WHAT THE TASK ASKS → After finding the line containing "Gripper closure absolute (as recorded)" below, please output that line and each following one through the line containing "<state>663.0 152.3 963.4", exactly as written.

DATA →
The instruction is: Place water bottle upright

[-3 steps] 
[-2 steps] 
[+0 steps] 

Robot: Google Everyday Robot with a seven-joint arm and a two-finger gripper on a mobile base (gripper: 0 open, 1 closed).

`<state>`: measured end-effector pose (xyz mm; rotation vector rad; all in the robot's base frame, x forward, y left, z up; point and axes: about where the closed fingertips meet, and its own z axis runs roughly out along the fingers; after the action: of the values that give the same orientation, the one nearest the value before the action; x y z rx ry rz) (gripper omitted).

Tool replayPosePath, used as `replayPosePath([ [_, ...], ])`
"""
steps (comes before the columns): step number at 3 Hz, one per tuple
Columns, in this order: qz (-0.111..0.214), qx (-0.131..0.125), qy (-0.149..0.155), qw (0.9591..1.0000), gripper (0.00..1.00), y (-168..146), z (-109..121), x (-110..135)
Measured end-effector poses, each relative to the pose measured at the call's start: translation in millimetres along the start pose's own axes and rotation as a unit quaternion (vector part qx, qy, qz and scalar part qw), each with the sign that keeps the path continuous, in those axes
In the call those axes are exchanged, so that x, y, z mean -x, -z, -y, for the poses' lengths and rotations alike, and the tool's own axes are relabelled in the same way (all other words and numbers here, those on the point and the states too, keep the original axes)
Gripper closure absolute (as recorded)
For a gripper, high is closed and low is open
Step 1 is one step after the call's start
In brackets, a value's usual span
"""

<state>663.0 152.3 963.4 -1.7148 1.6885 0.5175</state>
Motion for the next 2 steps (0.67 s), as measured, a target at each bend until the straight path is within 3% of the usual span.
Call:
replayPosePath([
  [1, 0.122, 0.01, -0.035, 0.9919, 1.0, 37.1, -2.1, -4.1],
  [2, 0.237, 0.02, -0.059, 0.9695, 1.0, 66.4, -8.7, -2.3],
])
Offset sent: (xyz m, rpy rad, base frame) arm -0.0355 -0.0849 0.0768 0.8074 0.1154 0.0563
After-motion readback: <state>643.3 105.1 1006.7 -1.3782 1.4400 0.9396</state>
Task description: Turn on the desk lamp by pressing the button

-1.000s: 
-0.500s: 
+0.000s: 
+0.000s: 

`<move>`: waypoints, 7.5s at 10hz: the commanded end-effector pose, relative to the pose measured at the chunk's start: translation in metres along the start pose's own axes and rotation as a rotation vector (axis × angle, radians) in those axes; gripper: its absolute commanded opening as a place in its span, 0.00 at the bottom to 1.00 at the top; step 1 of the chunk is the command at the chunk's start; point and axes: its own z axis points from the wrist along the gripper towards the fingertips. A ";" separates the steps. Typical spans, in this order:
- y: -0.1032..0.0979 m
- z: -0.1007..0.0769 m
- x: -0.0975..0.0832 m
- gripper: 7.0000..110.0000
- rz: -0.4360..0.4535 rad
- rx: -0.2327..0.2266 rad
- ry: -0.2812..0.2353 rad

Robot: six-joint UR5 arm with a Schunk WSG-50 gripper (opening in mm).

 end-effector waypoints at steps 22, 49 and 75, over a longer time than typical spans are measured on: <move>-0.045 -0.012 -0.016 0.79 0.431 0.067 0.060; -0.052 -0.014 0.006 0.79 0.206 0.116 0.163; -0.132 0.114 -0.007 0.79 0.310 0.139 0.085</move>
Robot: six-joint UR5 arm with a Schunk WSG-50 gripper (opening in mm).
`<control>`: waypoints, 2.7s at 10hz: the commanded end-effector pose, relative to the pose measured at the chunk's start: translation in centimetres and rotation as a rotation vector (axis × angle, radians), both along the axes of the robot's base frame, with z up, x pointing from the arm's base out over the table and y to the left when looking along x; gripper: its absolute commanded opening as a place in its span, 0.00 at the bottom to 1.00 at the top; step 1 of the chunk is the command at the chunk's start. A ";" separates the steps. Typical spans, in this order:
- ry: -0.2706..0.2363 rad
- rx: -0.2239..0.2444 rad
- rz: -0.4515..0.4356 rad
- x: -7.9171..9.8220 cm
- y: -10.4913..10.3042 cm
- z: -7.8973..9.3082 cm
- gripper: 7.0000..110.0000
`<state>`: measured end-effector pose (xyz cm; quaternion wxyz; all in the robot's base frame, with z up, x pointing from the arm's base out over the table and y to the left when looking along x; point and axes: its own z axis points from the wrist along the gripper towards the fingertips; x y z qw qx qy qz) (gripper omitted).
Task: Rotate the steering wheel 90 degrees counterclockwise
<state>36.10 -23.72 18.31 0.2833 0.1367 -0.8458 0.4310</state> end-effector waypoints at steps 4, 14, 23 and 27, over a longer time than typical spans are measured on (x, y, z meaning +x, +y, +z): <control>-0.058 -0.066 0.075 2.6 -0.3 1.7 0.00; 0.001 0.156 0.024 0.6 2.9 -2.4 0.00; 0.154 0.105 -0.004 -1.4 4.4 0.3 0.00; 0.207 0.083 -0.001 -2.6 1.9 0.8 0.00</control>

ANSWER FOR THE TASK →
Gripper closure absolute (as recorded)
For a gripper, high is closed and low is open
Step 1 is one step after the call's start
In brackets, a value's usual span
"""

<state>663.0 152.3 963.4 -1.7148 1.6885 0.5175</state>

There's no more to the output.